About this exercise.
Skip any pictures. Repeat the data exactly, from its first line through the line that holds "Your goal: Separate", both included.

*** Record extracts

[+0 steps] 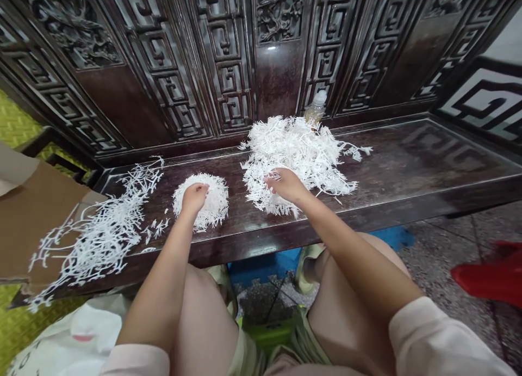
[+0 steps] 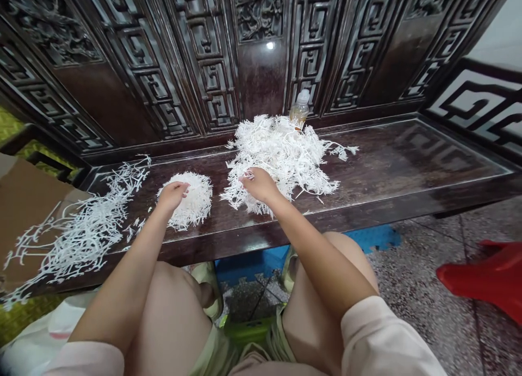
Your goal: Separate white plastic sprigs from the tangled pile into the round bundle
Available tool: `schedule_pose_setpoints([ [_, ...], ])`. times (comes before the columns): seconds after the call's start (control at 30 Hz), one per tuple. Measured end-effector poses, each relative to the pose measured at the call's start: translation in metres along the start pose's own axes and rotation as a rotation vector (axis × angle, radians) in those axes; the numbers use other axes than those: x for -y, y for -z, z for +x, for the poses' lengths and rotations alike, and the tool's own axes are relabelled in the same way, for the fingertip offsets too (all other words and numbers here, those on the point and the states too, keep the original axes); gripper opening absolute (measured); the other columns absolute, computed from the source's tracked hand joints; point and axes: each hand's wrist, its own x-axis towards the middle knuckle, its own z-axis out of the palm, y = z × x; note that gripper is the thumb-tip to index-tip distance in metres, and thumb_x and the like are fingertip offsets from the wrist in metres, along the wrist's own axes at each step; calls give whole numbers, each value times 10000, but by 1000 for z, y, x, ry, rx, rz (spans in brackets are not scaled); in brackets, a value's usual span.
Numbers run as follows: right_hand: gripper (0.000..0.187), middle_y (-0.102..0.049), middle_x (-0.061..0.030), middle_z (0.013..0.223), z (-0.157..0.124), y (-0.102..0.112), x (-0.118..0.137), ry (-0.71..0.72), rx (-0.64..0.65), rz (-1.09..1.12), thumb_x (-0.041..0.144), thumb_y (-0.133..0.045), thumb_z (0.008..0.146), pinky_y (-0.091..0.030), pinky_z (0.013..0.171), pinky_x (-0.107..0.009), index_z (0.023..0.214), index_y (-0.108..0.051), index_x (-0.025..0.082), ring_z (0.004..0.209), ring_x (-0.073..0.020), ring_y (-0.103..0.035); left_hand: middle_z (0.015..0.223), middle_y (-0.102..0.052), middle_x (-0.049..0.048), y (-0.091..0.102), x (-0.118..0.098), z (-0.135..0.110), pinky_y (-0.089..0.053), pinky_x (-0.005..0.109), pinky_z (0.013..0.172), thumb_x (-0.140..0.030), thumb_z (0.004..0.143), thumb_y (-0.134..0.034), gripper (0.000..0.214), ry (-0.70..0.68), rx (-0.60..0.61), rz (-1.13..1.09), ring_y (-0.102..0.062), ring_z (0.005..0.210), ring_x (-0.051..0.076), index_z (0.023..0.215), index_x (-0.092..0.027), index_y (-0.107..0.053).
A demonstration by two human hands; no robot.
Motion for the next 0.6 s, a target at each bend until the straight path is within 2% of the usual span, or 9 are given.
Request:
schedule_pose_setpoints([
  [0.1,227,-602,-30,668,-1,-2,3,25,45,70,354,-446,746,-381,581,-241,684,-534,154,543,-112,-527,839,-597,81,3,11,4,-380,307,684,-305,659,-504,254,78,-89,164,-541,730,194,860,-174,-586],
  [0.17,227,-599,-25,657,0,-2,5,31,48,68,351,-450,740,-379,582,-237,666,-535,155,545,-111,-525,970,-565,120,3,7,-1,-359,359,757,-317,653,-516,306,82,-184,295,-514,888,253,922,-185,-581],
  [0.23,223,-598,-24,659,-1,-3,7,39,31,31,352,-459,732,-375,600,-240,660,-539,157,585,-123,-530,1033,-535,130,-1,-6,-11,-336,381,799,-348,672,-501,321,14,-225,321,-473,973,275,943,-193,-576],
  [0.27,221,-598,-26,668,-1,-4,9,45,16,8,353,-462,728,-373,614,-242,662,-541,158,613,-129,-532,1017,-542,122,-4,-15,-18,-340,371,797,-371,696,-474,318,-41,-182,269,-479,961,262,943,-196,-573],
  [0.3,220,-599,-28,681,-2,-6,11,50,3,-15,356,-464,727,-371,626,-243,670,-541,159,638,-134,-533,972,-560,105,-8,-24,-25,-352,348,778,-395,721,-440,319,-102,-87,183,-501,915,237,936,-199,-570],
  [0.4,222,-596,-29,721,-5,-11,16,78,-28,-81,366,-453,733,-367,652,-246,702,-542,165,683,-141,-531,761,-577,43,-23,-52,-51,-372,272,658,-477,752,-373,364,-245,325,-56,-520,696,161,829,-189,-581],
  [0.43,220,-594,-27,727,-6,-12,17,84,-35,-102,367,-450,736,-366,656,-247,711,-541,168,693,-143,-530,684,-553,24,-27,-59,-59,-359,257,615,-499,744,-379,377,-272,407,-77,-497,636,145,766,-181,-580],
  [0.5,211,-593,-23,739,-7,-15,19,102,-49,-137,364,-445,742,-363,663,-250,721,-540,177,716,-149,-531,558,-470,-11,-35,-68,-73,-312,236,545,-520,720,-415,380,-309,486,-65,-430,550,121,651,-170,-547],
  [0.6,200,-601,-28,767,-8,-17,21,111,-51,-174,361,-447,747,-359,664,-255,733,-540,184,745,-160,-535,479,-367,-37,-39,-72,-83,-251,227,500,-503,712,-439,376,-344,499,-11,-353,495,102,551,-165,-475],
])
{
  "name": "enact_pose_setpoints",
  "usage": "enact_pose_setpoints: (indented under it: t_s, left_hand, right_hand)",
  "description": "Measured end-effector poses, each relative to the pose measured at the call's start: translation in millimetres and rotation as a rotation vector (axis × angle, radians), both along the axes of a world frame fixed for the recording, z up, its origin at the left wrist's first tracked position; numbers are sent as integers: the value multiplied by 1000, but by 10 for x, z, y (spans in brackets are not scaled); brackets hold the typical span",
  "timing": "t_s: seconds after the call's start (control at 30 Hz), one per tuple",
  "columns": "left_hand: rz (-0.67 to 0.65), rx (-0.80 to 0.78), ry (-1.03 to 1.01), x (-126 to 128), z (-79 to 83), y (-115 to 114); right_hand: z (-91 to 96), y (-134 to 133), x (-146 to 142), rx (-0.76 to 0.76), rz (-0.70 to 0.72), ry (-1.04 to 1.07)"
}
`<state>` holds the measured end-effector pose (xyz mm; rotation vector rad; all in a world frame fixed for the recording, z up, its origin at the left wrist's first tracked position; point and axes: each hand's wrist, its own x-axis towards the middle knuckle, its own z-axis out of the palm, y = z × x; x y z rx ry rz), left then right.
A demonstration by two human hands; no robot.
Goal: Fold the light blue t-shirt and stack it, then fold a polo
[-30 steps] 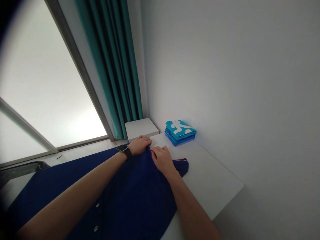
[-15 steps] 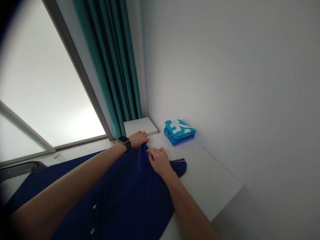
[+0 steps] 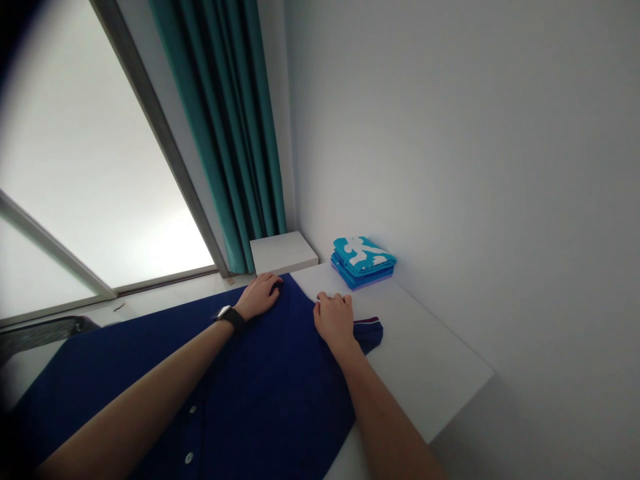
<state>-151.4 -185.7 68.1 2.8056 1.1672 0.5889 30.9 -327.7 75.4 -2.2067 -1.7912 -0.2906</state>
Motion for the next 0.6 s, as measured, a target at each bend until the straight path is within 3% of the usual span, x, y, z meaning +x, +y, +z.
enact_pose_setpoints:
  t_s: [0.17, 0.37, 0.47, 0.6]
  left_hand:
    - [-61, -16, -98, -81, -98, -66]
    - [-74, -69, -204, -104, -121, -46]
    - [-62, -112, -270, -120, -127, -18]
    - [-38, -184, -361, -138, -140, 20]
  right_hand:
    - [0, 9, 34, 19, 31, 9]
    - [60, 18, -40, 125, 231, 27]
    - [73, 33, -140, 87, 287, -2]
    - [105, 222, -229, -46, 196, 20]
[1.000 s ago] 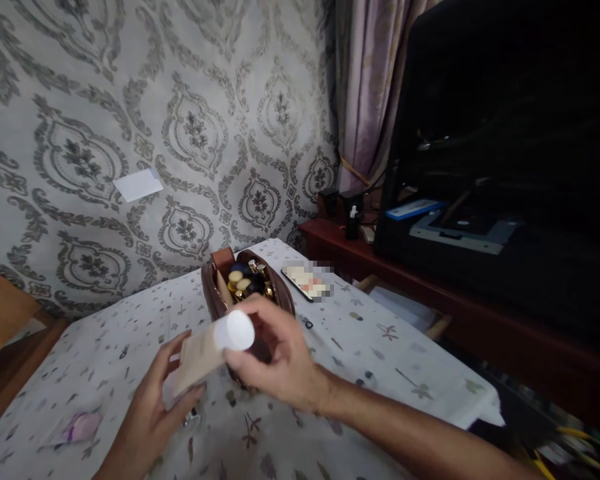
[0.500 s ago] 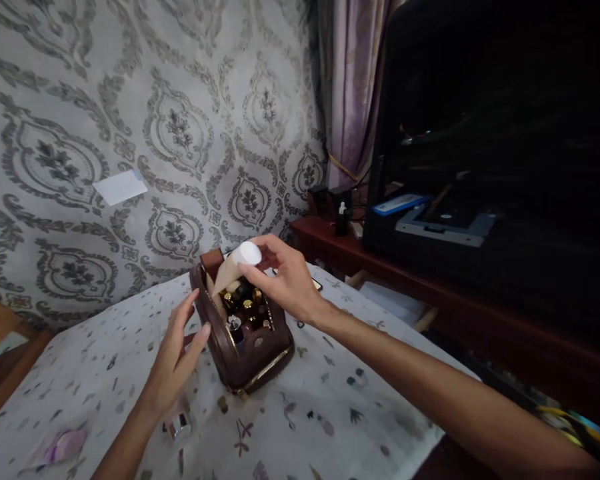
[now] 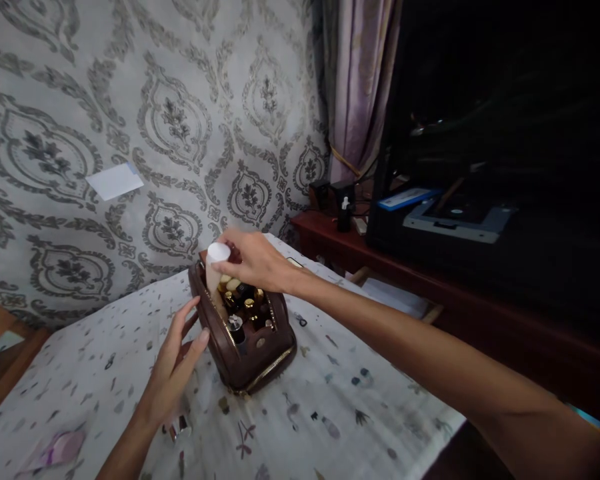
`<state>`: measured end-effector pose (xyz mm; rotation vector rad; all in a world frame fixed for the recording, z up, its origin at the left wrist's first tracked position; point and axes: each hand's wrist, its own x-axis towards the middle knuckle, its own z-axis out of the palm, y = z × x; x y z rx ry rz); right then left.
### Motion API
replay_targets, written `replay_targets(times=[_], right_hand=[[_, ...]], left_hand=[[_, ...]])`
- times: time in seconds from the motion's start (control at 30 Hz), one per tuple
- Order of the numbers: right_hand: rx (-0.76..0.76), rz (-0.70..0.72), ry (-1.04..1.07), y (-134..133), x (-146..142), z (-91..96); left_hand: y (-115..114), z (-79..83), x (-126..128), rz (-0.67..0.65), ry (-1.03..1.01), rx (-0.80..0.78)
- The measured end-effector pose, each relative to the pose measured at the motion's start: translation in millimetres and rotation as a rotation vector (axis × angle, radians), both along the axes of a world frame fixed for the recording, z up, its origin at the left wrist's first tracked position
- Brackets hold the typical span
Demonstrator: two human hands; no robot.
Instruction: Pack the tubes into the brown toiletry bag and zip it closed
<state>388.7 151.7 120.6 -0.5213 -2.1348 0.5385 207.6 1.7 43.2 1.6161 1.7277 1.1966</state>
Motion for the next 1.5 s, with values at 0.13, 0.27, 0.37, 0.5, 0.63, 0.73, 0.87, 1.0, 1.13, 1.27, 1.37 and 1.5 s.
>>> replay_targets(times=[0.13,0.27,0.37,0.5,0.63,0.73,0.87,1.0,1.13,1.27,1.37,1.5], right_hand=[[-0.009,0.086,-0.216,6.1,-10.8,-1.2],[-0.067,0.109,-0.333,13.3,-20.5,-2.4],[-0.118,0.125,-0.421,16.6,-27.7,-5.6],[-0.125,0.125,-0.489,19.1,-35.6,-9.5],[-0.053,0.067,-0.572,20.4,-39.7,-7.1],[0.021,0.041,-0.646,17.3,-40.4,-2.0],[0.025,0.016,-0.732,7.1,-38.4,6.1],[0.01,0.02,-0.773,-0.9,-36.1,10.8],[0.016,-0.032,-0.822,-3.1,-35.0,10.9],[0.027,-0.033,-0.831,-4.0,-33.3,10.2],[0.046,-0.052,-0.811,-4.3,-32.2,9.0],[0.089,-0.079,-0.742,-4.7,-30.8,6.1]], left_hand=[[-0.8,0.5,1.9,0.012,-0.029,-0.018],[0.4,-1.8,1.1,0.001,-0.045,0.005],[1.8,-3.1,0.9,-0.01,-0.044,0.013],[2.1,-4.2,1.8,0.001,-0.045,0.004],[1.7,-6.6,1.9,0.007,-0.045,0.002],[2.0,-8.0,1.9,0.011,-0.035,-0.004],[2.8,-8.0,2.0,0.006,-0.018,-0.014],[3.1,-7.2,1.9,-0.009,0.007,-0.023],[4.0,-8.0,1.6,-0.028,0.041,-0.031],[5.3,-9.7,-0.1,-0.047,0.071,0.013],[4.6,-9.8,-1.8,-0.063,0.063,0.029],[2.0,-8.8,-2.8,-0.075,0.045,0.024]])
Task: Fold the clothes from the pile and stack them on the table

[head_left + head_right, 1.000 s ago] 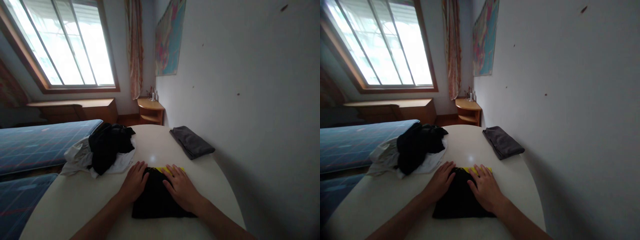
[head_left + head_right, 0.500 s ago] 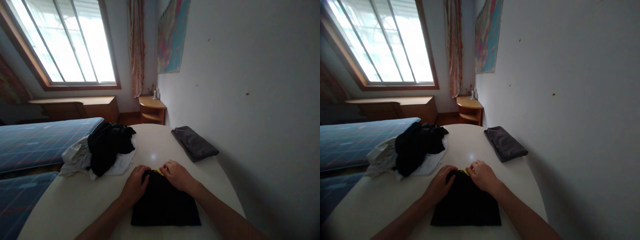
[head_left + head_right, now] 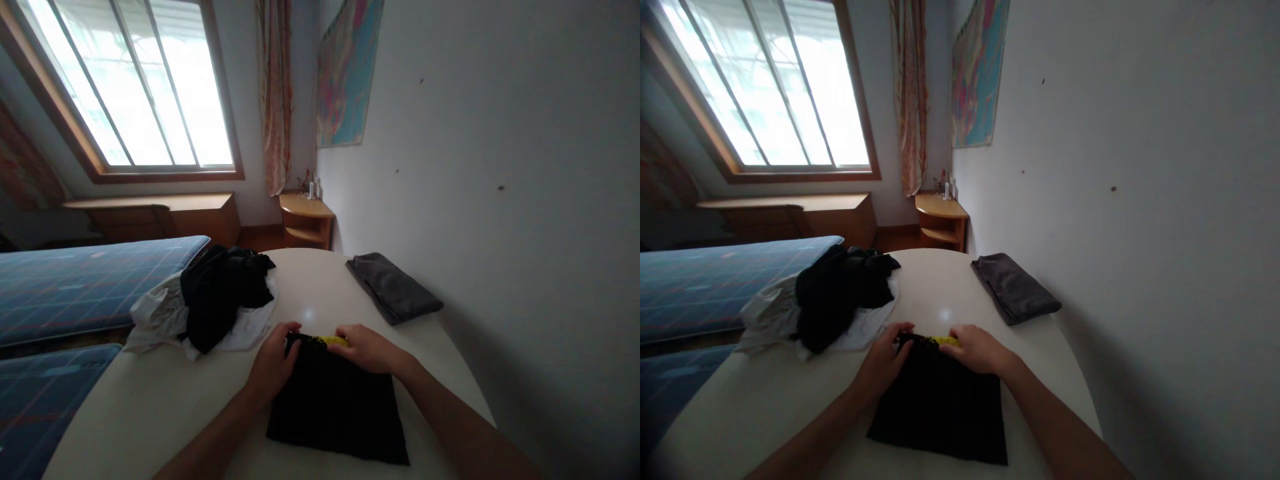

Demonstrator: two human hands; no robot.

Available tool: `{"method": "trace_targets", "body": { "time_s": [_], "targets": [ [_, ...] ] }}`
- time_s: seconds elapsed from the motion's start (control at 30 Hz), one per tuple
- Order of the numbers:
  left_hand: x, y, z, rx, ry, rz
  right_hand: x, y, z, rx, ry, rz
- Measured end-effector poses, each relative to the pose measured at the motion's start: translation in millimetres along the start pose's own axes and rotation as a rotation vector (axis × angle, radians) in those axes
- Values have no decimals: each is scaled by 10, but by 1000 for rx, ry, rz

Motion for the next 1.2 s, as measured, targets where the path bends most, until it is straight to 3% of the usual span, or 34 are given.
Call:
{"method": "trace_targets", "body": {
  "time_s": [0.1, 0.2, 0.43, 0.63, 0.8, 0.97, 1.2],
  "targets": [
    [-121, -85, 23, -81, 73, -59, -116, -71, -18, -42, 16, 0],
    [-186, -57, 95, -73, 102, -106, -246, -179, -69, -94, 55, 14],
    [-289, 165, 198, 37, 206, -249, -438, -464, -226, -198, 144, 132],
    [-480, 153, 210, 99, 331, -294, -685, -630, -289, -295, 323, 197],
    [-689, 264, 342, 282, 478, -271, -891, -669, -287, -326, 419, 168],
    [-670, 369, 385, 388, 439, -248, -909, -693, -290, -319, 385, 94],
    [-538, 291, 257, 201, 292, -277, -811, -681, -339, -316, 269, 31]
  ]
}}
Point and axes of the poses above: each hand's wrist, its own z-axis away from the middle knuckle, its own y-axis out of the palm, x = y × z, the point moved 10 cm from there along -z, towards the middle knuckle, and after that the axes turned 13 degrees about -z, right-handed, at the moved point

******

Worked solution.
[+0 steps] 
[+0 steps] 
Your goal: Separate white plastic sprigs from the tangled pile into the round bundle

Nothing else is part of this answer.